WASHINGTON (Army News Service, Sept. 16, 2009) -- Army Vice Chief of Staff Gen. Peter W. Chiarelli said today's non-contiguous battlefield demands the development of platforms capable of operating in multiple environments.
A blue-ribbon panel, which first met in June, has authored white papers discussing various visions of the next ground combat vehicle, Chiarelli told Army and business leaders at the Association of the U.S. Army Institute of Land Warfare breakfast, Sept. 10.
The GCV is meant to fill the capability gap left after the manned ground vehicle program was canceled from Future Combat Systems earlier this year, Chiarelli said, adding that he expects the vehicles to be fielded within seven years.
"We've made a point to seek input from advocates and critics alike, from DoD, the Hill, academia, retired officers, noncommissioned officers, general officers and combat veterans, key allies and our sister services," Chiarelli said. "We talked about the operating environment, platform characteristics, platform threats, COTS (commercial off the shelf) versus R&D (research and development) starts, realistic requirements and network consideration."
The vice chief said the GCV represents one of the most important combat development and acquisition decisions the Army is going to make in the long term.
Many of the systems the Army fights in today were created for the cold war during a time when the world was "linear-based and un-networked," Chiarelli said.
Those old systems aren't suitable today because many aren't upgradeable to house the network which he referred to as the "critical piece of the entire modernization program."
"The GCV will focus on sustainability more than we ever have done in procuring an Army major weapons system," he said. "The network architecture will be open with plug-and-play capability to accommodate not only the network of today, but the network of the future as well."
He added that the first vehicle the Army needed to field would be an infantry fighting vehicle and based on the Army's experiences in Iraq and Afghanistan, mobility was raised to the top as one of the key operational design criteria.
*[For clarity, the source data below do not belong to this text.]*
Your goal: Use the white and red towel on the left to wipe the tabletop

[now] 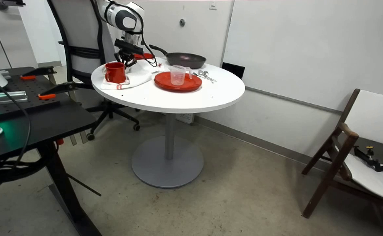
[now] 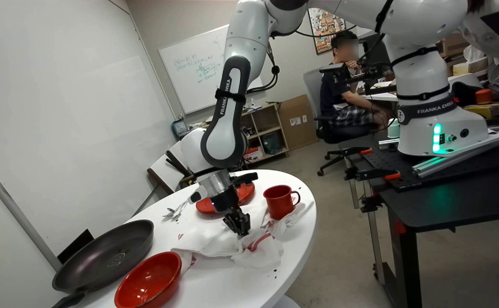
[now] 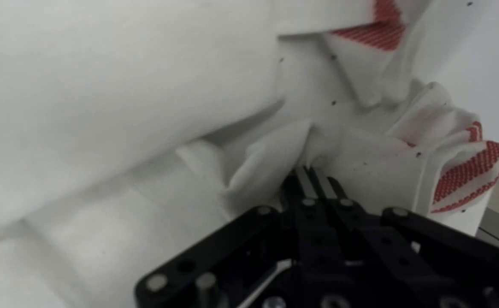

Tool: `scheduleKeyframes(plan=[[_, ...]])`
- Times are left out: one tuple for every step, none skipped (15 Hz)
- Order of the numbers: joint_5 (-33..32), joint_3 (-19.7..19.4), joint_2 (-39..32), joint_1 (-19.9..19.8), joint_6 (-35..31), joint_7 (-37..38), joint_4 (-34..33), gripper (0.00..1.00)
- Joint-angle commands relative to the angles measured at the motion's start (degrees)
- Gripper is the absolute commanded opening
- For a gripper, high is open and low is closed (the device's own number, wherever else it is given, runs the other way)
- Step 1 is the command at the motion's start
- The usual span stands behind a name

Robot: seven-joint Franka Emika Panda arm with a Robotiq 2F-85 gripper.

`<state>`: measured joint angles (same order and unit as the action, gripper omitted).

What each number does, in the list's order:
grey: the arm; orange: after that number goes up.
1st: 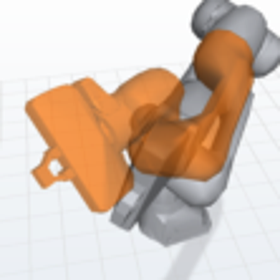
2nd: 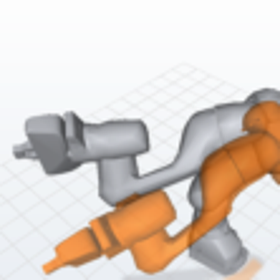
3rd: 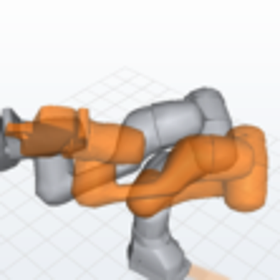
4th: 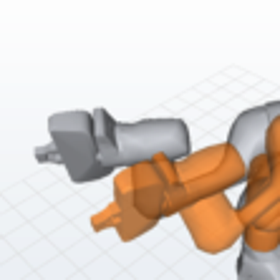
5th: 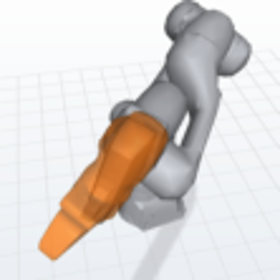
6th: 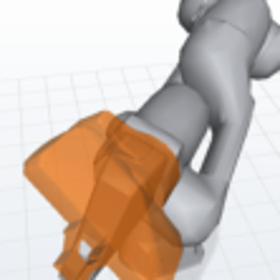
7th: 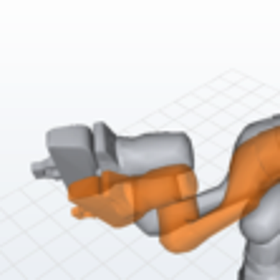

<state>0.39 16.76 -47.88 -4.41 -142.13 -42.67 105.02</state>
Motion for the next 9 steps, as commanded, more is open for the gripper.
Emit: scheduleKeyframes(plan=[[2.5,2.1,4.3,-1.8,1.3,-0.5,8.0,0.0],[2.8,2.3,4.8,-2.0,1.6,-0.7,9.1,0.0],[3.1,2.5,5.2,-2.1,1.8,-0.8,10.0,0.0],[3.4,2.7,5.5,-2.2,2.0,-0.8,10.6,0.0],[3.5,2.7,5.7,-2.2,2.2,-0.8,11.0,0.0],[3.7,2.8,5.6,-2.3,2.3,-0.8,11.4,0.0],[3.8,2.7,5.8,-2.4,2.4,-0.9,11.7,0.0],[3.9,2.6,5.8,-2.4,2.4,-0.9,11.7,0.0],[3.9,2.5,5.8,-2.4,2.3,-0.9,11.6,0.0]])
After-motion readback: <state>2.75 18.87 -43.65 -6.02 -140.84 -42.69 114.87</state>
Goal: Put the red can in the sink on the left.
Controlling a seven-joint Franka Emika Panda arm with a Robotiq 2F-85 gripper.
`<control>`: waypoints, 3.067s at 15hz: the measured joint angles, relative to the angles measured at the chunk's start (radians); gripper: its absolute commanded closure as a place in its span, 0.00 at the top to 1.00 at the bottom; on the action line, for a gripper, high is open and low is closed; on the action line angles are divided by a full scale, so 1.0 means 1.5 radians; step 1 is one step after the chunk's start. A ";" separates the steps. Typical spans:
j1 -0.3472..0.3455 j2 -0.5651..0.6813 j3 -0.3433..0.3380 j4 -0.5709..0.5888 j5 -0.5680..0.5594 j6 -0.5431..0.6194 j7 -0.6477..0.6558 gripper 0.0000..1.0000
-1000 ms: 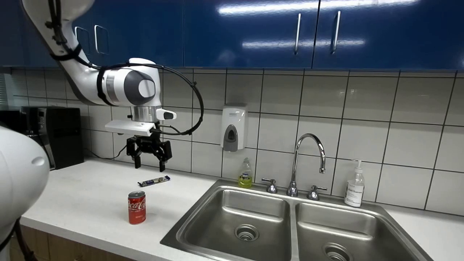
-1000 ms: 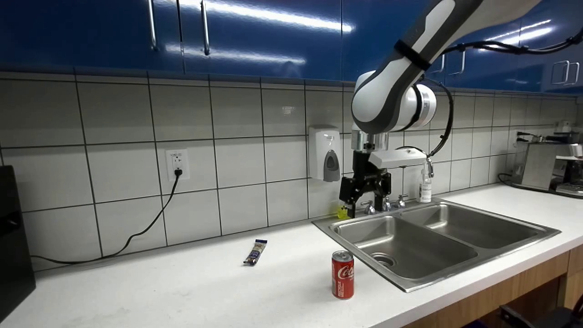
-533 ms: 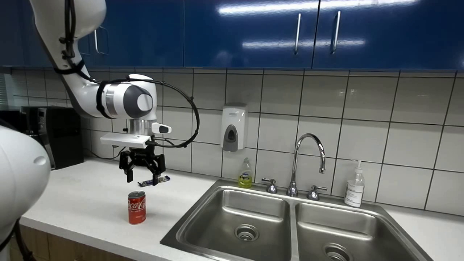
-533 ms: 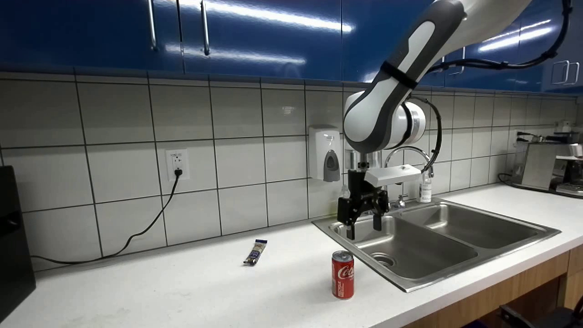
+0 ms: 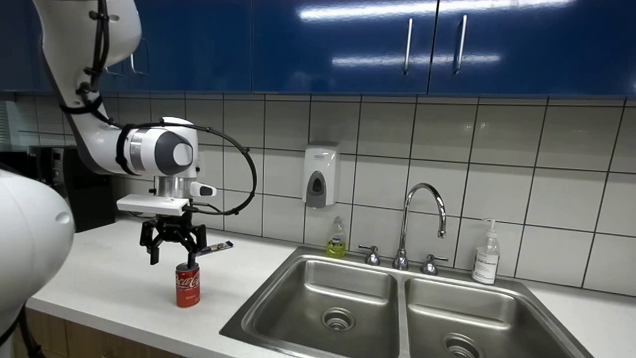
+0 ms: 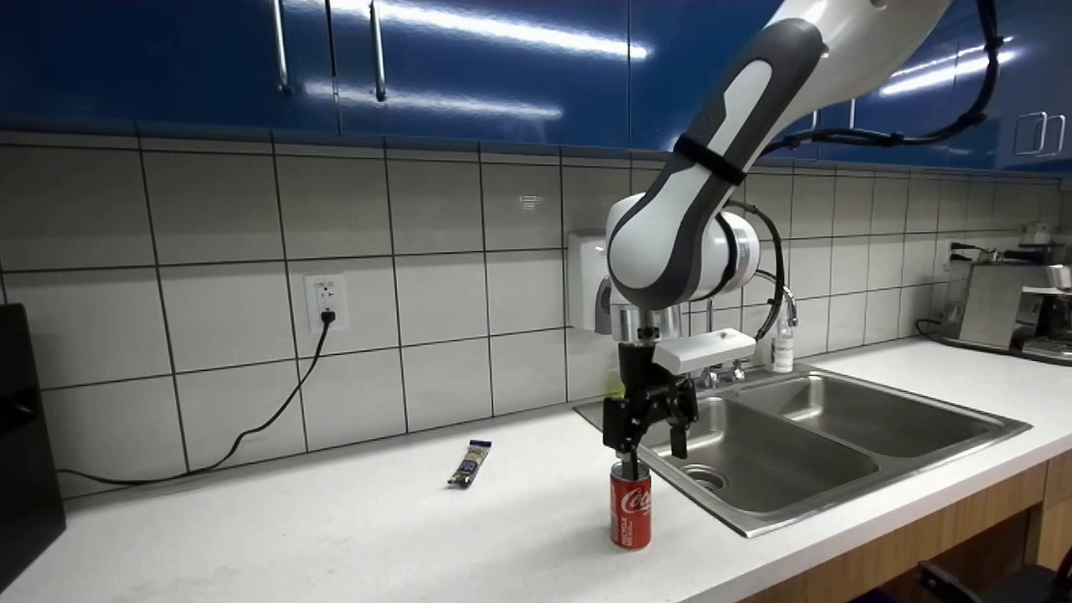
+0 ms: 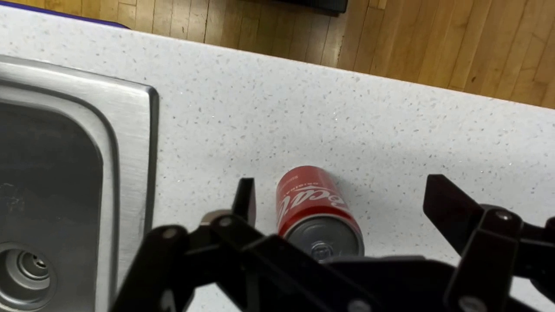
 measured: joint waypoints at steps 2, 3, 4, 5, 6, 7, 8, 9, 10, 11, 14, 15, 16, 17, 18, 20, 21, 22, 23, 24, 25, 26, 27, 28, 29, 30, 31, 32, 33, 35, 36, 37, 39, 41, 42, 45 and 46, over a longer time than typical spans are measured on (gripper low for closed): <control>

He said the current fleet of 6,300 armored personnel carriers, the M-113, will gradually be divested because they can't be upgraded to accommodate the future network technologies.
"The Soldier is in fact the heart of the network... a robust net," he said. "As the chief says, 'Soldiers get four things from the network: I know where I am; I know where my friends are; I know where the enemy is; and, I can bring precision fires on that enemy.'"
Chiarelli said network capability must be interoperable, affordable and capable of incremental upgrades which will continue to give Soldiers an edge to battlefield situational awareness since they are now the source of most intelligence and most game-changing decisions.
"The information they receive over the network isn't simply nice to have," he said. "Today, the small unit has as much access to information now as what used to be restricted to division headquarters."
Every single Soldier must have the ability to at least call off fire to avoid fratricide or civilian casualties, he added.
"We will combine a network and radio strategy in affordable increments, all part of those capability packages and each one of the capabilities packages will include the network," Chiarelli said. "The key is to build a single network across a joint environment with a common set of operating procedures capable of connecting the separate systems and receiving additional systems or programs in the future."
He added that the capacity of the network has grown from 50 megabits to more than six gigabits per second over the course of the war, which is an exponential increase of 121 times.
There are three basic components to the modernization package -- brigade combat team capability, network capability sets and vehicle strategy, Chiarelli said. Along with ground vehicles, he said the Army is also working to modernize other elements of the force such as aviation, intelligence, surveillance and reconnaissance, weapons systems and the tactical wheeled vehicle fleet.
Chiarelli said full-spectrum operations is something the Army sees as Soldiers moving up and down the spectrum of conflict from lethal to non-lethal. He said the situation on the battlefield has become increasingly dynamic as Soldiers conduct a combination of offensive and defensive operations along with stability operations.
The challenge for the Army in a fiscally constrained environment is to balance modernization and personnel costs, he said, adding that personnel costs have a great impact on the ability to modernize.